翌日明け方まで続いた嵐は嘘のように澄み渡り、陽光の煌めきが木立に射込んでいた。
昨夜たたき落とされた桜の花びらがおびただしく路面を埋め尽くしその花びらを踏みしめ病院に向かった。
昨日まで満帆に枝を埋めていた桜が今はしがみつくように僅かな花がこぼれ落ちるのを必死に耐え、ミユキの命とダブらせ儚さに胸が苦しくなった。
昨夜の夢が暗示した悲劇を突き付けられた不安を抱え用意した吟醸酒の四合瓶を手に病室の扉を開けた。

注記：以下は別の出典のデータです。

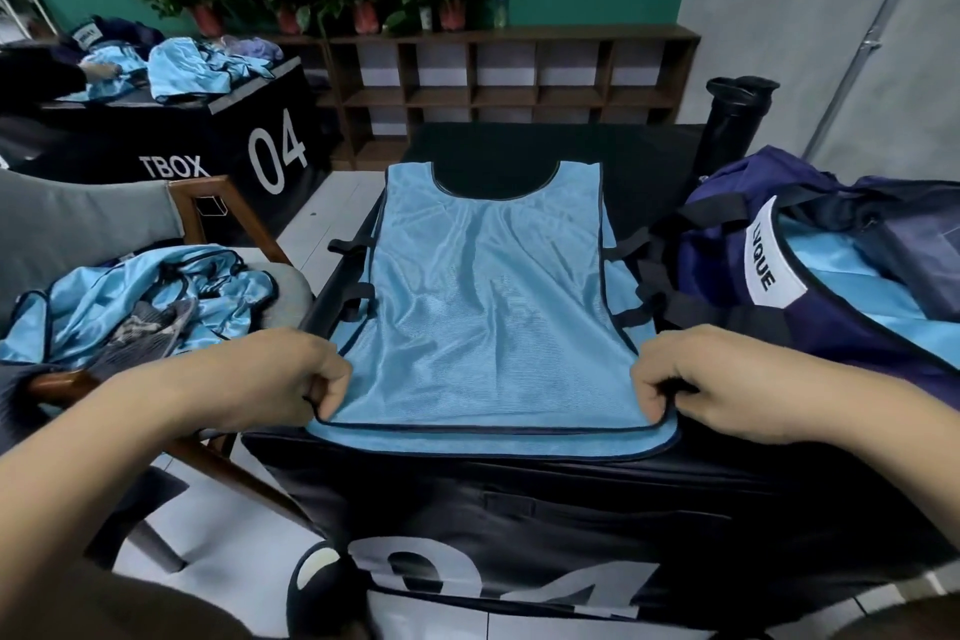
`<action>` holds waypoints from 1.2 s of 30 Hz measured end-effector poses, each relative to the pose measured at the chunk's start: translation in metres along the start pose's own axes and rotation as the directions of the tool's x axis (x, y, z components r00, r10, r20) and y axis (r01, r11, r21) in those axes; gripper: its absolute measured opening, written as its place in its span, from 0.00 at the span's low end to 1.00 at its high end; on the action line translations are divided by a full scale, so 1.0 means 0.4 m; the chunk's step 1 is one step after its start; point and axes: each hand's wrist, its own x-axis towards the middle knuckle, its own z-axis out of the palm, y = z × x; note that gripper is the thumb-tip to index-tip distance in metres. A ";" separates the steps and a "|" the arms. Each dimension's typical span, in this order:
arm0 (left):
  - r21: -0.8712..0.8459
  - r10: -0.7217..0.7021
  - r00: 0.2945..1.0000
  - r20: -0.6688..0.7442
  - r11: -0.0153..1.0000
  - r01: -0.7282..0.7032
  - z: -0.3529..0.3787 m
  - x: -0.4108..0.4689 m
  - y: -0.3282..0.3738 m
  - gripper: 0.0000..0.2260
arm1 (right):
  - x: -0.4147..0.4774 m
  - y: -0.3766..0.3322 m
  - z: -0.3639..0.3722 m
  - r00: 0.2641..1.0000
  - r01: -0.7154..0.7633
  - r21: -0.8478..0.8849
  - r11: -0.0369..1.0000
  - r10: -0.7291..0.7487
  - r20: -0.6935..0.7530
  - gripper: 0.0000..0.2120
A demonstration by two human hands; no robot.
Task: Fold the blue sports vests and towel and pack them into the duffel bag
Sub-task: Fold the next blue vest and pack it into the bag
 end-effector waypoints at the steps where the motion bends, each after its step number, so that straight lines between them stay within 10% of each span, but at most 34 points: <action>1: 0.004 -0.019 0.999 0.034 1.000 0.018 0.002 0.000 0.000 0.15 | -0.001 -0.001 0.003 1.000 0.008 -0.011 1.000 -0.008 0.016 0.20; 16: -0.259 -0.030 0.976 0.215 0.962 0.087 -0.034 -0.004 0.013 0.03 | -0.013 -0.032 -0.001 0.987 -0.100 0.051 0.994 0.092 0.134 0.12; 21: -0.217 -0.109 0.979 -0.170 0.974 0.071 -0.061 0.051 -0.019 0.03 | 0.046 -0.001 -0.039 0.937 -0.250 0.095 0.963 0.266 -0.228 0.06; 27: -0.146 -0.078 0.837 -0.542 0.989 -0.002 -0.030 0.184 -0.019 0.10 | 0.197 0.066 -0.024 0.926 -0.304 -0.226 0.925 0.231 -0.299 0.07; 36: -0.018 -0.069 0.944 -0.323 0.998 0.067 -0.013 0.274 -0.044 0.05 | 0.294 0.109 -0.020 0.975 -0.213 -0.587 0.781 0.208 -0.078 0.11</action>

ミユキは顔から血気が失せ朦朧とした様子に予期した現実に晒され言い知れない絶望に陥った。
「ミユキ、大丈夫か」
此方に向けた虚ろな眼差しが漸く純一を捉えた。
声もたてられないほど気力が失せ、純一が声を掛けても応答できない。
純一は四合瓶の蓋を外し酒を口に含むとミユキの唇に重ね少しずつ酒を流し込んだ。
吸い込む力さえ衰え、殆ど溢しながらそれでも少しは咽に届いたらしく一度咽の鳴る音が聞こえた。
精一杯呼吸に乗せた微かな音声で言葉を伝えてきた。
「美味しい、ありがとう」
そう言って一心に込めた笑顔と繋いだ手に微かな力で握リ返しその後息が途絶えた。
燃え尽きたロウソクが最後の芯の部分を燃やし尽くしたような儚い最後だった。
純一は大声でミユキの名前を叫び続けた。
その様子に看護婦が気付いて大騒ぎになり担当医が駆けつけたが純一はミユキに頬擦りしながら抱きすくめ、意識が朦朧としていた。
星野美由紀享年24歳の春余りに若すぎた最後だった。
純一の人生で此れ程悲しいシーンは経験が無い。
今迄の全ての出来事が何だった。
そして今後ミユキの居ない事がどれ程虚しいか見当も付かない。
落雷が落ち身動きできず身体の関節のそこらじゅう麻痺し、筋力の伝わらない無重力状態の空洞に漂っていた。